HBV血清標志物：采用時間分辨熒光免疫分析法（fluorescenee quantitative PCR，TRFIA），時間分辨熒光分析儀Anytest2000及配套試劑由上海新波生物技術有限公司提供，HBsAg值＞0.5ng/mL為陽性，HBeAg＞0.03Ncu/mL為陽性。HBV-DNA的定量檢測：采用熒光定量PCR（fluorescenee quantitative PCR，FQ-PCR），熒光定量PCR儀Applied Biosystems 7300（美國），試劑由廣州中山醫科大學達安基因技術有限公司提供。血清ALT：由美國雅倍AerosetTM全自動生化分析儀檢測，試劑由上海榮盛公司提供。

1.4 統計學處理

采用SPSS 16.0軟件對數據進行χ2檢驗

2 結 果

在HBV血清學標志物陽性的各種模式中，均有不同程度的病毒DNA復制。本組的342例血清標本中，HBV-DNA陽性的為188例，陽性率為58.02%。1，3，5模式（大三陽）和1，3模式中HBV-DNA陽性率分別為87.5%和85.7%，陽性率比較高。1，4，5模式（小三陽）中HBV-DNA的陽性率為60.5%。血清ALT異常有64例。乙型肝炎大三陽HBV-DNA的陽性率明顯高于小三陽的陽性率，差異有統計學意義（χ2=14.35，P＜0.05）。乙型肝炎大三陽ALT異常率明顯高于小三陽，差異有統計學意義（χ2=36.21，P＜0.01）。見表1。

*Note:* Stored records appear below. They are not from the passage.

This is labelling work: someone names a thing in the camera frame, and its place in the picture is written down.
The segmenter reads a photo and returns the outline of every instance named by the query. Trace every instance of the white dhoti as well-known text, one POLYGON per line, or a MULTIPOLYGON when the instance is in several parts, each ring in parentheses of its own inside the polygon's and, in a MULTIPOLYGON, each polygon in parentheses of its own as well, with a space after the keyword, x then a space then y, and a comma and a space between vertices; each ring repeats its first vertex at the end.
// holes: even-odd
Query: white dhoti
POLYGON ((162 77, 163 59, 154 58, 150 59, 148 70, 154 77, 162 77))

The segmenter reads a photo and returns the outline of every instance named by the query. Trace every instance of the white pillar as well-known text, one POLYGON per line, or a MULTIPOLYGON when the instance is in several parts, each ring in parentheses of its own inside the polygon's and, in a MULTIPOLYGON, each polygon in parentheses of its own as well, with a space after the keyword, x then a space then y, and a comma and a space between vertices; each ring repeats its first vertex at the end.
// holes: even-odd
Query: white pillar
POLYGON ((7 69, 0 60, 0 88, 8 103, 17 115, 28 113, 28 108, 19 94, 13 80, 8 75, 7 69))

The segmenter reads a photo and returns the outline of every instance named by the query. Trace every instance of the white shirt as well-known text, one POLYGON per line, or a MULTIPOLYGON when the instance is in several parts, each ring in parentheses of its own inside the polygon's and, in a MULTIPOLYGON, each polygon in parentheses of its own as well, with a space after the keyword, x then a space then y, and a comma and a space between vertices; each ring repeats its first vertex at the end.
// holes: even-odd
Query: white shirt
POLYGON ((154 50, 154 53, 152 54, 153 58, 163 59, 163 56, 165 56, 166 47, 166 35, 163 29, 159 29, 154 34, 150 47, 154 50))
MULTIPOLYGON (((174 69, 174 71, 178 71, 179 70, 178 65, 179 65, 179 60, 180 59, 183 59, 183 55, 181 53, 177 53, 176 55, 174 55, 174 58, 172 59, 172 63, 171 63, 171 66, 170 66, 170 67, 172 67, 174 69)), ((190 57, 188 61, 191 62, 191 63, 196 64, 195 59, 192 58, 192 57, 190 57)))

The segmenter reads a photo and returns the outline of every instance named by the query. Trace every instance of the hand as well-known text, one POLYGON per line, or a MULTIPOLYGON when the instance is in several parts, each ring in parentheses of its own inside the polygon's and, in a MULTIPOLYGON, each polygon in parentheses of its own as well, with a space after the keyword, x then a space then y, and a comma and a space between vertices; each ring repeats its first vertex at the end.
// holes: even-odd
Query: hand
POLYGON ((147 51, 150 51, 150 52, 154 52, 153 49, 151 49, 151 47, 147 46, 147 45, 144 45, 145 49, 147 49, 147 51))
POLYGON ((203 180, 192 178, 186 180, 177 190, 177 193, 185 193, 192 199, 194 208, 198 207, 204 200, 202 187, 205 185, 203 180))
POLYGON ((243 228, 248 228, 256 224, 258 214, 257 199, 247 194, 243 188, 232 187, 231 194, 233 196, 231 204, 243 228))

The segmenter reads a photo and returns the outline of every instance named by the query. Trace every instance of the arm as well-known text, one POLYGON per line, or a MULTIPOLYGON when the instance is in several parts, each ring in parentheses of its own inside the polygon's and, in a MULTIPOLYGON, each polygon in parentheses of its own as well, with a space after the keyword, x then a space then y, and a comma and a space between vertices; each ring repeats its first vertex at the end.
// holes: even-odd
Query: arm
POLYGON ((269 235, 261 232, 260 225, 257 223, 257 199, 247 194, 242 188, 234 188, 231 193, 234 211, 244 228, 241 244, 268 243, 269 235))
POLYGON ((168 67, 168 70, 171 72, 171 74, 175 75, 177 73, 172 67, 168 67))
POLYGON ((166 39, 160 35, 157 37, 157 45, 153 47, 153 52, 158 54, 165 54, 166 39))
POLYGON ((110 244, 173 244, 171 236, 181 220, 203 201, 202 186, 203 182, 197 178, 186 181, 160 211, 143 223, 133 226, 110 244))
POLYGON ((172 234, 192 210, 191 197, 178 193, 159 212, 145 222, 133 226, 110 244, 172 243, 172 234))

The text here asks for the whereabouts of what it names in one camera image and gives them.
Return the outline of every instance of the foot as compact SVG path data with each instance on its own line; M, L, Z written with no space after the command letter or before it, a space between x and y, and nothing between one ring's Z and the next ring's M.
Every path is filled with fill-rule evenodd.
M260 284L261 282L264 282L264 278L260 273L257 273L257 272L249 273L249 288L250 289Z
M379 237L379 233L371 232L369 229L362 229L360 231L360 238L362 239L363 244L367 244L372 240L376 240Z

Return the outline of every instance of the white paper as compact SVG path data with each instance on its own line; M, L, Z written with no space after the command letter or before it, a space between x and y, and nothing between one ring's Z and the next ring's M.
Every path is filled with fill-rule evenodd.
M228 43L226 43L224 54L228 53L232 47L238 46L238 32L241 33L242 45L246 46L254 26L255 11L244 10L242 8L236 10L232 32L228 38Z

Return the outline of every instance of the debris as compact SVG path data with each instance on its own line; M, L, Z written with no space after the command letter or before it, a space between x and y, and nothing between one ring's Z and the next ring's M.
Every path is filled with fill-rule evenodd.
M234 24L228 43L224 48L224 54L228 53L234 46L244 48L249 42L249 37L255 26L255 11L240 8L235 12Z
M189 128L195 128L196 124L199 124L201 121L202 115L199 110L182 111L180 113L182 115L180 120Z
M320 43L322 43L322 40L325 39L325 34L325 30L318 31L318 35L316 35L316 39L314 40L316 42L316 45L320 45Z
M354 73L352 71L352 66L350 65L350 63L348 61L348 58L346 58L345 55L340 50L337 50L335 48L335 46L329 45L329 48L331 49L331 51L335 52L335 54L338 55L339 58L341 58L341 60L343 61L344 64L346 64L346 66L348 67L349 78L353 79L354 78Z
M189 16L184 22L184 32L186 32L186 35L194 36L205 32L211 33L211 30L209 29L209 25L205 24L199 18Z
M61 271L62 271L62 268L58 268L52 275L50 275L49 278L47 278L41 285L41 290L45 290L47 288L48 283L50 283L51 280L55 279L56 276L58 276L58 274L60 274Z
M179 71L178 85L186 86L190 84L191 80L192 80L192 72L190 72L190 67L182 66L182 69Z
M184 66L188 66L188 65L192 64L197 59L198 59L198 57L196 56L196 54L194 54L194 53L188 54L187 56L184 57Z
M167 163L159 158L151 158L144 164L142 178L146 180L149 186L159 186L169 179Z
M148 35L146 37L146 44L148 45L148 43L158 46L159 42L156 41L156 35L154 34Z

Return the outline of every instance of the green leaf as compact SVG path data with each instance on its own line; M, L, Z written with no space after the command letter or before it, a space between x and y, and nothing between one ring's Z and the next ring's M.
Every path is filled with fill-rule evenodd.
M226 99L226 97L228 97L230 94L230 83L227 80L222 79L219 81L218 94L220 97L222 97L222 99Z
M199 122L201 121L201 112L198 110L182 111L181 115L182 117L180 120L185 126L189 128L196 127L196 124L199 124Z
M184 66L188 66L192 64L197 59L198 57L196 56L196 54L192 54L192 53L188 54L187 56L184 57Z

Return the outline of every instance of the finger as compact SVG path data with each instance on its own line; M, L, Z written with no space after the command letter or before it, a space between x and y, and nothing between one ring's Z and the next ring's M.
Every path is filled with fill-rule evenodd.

表1 不同HBV-M陽性模式中HBV-DNA及ALT檢測結果

3 討 論

本實驗采用TRFIA和FQ-PCR技術對血清的HBV不同血清標志及HBV-DNA檢測，結果顯示在299例HBsAg（+）血清中，HBV-DNA（+）181例，占60.5%；HBeAg（+）63例中，HBV-DNA（+）55例，陽性率為87.3%，說明用FQ-PCR技術檢測，絕大多數HBsAg（+）或HBeAg（+）血清中均有HBV-DNA存在。部分HBsAg（+）和HBeAg（+）血清中顯示HBV-DNA（-），可能是HBV-DNA整合于宿主細胞基因或基因變異，血清中游離的HBV-DNA很少[3]，或者是由于HBVDNA的消失比HBeAg的消失早以及病毒發生變異有關[4]，乙型肝炎大三陽ALT異常率明顯高于小三陽，與以往觀點相符。

本研究采用的是熒光定量PCR，它可以快速、準確地檢測標本中的HBV-DNA，并能夠真實地反映出HBV感染和復制的狀態，這對于乙型肝炎的診斷、療效觀察以及預后都具有十分重要的指導意義[5]。TRFIA是近年來發展起來的一種新的免疫測定方法，TRFIA提高了乙型肝炎病毒的檢出率，能夠動態觀察療效和對病情進行監測，可以給醫師對病情療效作出合理的解釋提供依據和參考。

綜上所述，隨著新的乙型肝炎病毒亞型以及基因突變不斷出現，綜合多方面的結果，方可更準確、更全面地判斷急慢性乙型肝炎的預后，對臨床的乙型肝炎診斷、指導用藥和治療監測等方面均具有重要價值。

[1] Qian WP,Tan YQ,Chen Y.Rapid quantification of semen hepatitis B virus DNA by real-time poly merase chain reaction [J].World J Gastroenterol,2005,11(34)：5385-5289.

[2] Shi M,Zhang Y,Zhu YH,et al.Comparision of real-time with the COBAS test for quantitation of hepatitis B virus DNA in serum samples[J].World J Gastroenterol,2008,14(3)：479-483.

[3] 駱抗克.HBsAg陽性的HBV感染.乙型肝炎基礎與臨床[M].北京：人民衛生出版社,1997：246-259.

[4] 高桂風,譚文秀,杜志勛,等.PCR檢測HBVDNA與其血清標志物關系及其臨床意義[J].包頭醫學,1999,23(1)：3-4.

[5] 沈宏偉,范敏明,吳育連,等.熒光定量PCR和ELISA檢測外科病人HBV標志物結果的比較[J].臨床檢驗雜志,2002,20(5)：307.